Sun Says Project Indiana is Not a Linux Copy
eldavojohn writes "Ian Murdock (Debian author & Sun's OS Chief) made some comments about Project Indiana that many have said is an attempt to make Solaris simply "more Linux-like." But Murdock quashes any concerns that this is just another Linux clone — muddying up the waters of distribution selection. He says that it's more a 'best of both worlds' attempt to make an OS that appeals to a broader audience. From the article, "Project Indiana will include a revamped package management system, which should prove popular with developers unaccustomed to Solaris. The OS has some clunky, archaic aspects, and Murdock thinks the new package system will modernize Solaris.""
Sun has been groping for a way to compete with Microsoft for over 10 years.

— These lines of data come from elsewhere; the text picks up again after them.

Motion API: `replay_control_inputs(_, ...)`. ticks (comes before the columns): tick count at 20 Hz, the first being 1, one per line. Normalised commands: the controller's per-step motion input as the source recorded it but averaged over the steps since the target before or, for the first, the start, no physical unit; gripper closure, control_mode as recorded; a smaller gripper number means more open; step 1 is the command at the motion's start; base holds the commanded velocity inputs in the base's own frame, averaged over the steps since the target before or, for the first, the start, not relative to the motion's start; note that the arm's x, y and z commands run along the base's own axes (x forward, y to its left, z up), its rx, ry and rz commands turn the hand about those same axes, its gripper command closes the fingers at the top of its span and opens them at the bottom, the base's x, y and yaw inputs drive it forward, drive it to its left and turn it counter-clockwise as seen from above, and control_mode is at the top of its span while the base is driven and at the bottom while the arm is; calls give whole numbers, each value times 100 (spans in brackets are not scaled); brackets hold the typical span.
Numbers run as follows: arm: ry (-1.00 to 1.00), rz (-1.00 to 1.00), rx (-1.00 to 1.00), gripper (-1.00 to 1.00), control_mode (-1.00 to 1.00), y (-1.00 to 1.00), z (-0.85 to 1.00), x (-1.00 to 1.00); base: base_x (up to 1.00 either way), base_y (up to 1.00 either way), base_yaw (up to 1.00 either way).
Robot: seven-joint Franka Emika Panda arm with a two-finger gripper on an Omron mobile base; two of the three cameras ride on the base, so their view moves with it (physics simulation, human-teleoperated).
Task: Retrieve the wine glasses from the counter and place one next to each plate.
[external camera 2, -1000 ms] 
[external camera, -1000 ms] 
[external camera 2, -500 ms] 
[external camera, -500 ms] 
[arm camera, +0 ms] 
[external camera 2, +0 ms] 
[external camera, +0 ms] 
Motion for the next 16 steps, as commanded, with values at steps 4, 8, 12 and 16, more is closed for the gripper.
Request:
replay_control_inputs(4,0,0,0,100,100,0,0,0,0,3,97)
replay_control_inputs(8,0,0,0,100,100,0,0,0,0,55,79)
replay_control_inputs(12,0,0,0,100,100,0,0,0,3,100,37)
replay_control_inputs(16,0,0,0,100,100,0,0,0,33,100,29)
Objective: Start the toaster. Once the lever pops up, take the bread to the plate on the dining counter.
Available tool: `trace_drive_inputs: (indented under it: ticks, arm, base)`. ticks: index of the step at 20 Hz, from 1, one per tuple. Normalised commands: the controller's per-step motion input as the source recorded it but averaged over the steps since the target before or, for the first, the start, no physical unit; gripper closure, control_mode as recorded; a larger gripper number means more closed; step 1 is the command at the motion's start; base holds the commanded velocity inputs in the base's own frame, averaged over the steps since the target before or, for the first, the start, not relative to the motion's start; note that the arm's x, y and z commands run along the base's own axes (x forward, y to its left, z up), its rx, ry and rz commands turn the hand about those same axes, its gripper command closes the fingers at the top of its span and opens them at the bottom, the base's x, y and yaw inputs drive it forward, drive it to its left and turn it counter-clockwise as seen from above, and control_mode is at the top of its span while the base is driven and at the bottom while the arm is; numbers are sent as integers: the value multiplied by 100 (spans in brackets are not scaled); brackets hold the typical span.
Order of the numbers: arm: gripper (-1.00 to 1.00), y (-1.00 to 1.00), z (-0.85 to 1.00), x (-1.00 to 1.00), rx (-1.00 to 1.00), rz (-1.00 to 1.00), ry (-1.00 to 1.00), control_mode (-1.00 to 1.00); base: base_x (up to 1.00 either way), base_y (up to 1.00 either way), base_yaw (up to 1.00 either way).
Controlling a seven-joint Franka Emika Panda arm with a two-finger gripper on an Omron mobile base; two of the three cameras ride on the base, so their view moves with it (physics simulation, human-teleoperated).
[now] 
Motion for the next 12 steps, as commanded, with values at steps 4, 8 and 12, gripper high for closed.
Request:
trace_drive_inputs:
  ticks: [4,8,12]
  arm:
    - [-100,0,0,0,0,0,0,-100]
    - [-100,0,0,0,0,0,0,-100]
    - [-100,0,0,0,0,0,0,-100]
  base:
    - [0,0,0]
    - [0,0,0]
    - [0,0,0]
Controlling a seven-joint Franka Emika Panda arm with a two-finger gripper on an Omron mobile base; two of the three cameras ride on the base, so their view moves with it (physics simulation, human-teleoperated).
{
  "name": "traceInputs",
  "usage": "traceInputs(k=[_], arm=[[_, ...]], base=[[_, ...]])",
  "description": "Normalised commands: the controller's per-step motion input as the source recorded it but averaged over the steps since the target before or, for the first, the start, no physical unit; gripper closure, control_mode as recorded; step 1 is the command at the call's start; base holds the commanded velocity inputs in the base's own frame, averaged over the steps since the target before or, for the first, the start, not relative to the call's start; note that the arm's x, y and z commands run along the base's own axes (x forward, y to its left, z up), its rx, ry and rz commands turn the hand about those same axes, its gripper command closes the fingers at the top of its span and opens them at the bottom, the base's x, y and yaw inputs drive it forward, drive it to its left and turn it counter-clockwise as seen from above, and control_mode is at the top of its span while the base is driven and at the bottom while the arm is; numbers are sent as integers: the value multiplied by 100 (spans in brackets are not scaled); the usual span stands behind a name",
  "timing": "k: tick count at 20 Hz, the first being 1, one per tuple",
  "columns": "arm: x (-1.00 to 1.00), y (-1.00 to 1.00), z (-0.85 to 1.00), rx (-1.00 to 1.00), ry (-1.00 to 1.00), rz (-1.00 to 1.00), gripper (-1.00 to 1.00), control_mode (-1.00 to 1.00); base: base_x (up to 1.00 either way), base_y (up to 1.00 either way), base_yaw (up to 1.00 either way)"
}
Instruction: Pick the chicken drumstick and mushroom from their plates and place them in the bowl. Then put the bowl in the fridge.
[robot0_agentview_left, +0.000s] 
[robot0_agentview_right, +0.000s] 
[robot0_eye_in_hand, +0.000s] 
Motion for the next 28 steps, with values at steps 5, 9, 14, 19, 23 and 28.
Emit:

Well, "groping" might be too harsh, considering the strategy consisted mainly of denial about the fact that Windows on commodity hardware could run serious applications.
Ubuntu showed the way in both how to do it and the right business model, and Sun has done absolutely the right thing by directly imitating the Ubuntu way by becoming, effectively, a downstream Debian distro. Heck, they hired Ian Murdock to make sure you get it right. At Sun, this is probably necessary because corporate conservatism about cannibalizing revenues would have watered down a purely internal initiative.
Sun could still screw it up. There are plenty of weasel words like "two tier" in this article. But if Sun gets it right and "dissolves" Solaris into a number of userland projects and a kernel alternative to Linux (the way GNU Hurd theoretically is), and executes an a la carte support model like Canonical, they deserve to win a big slice of the business.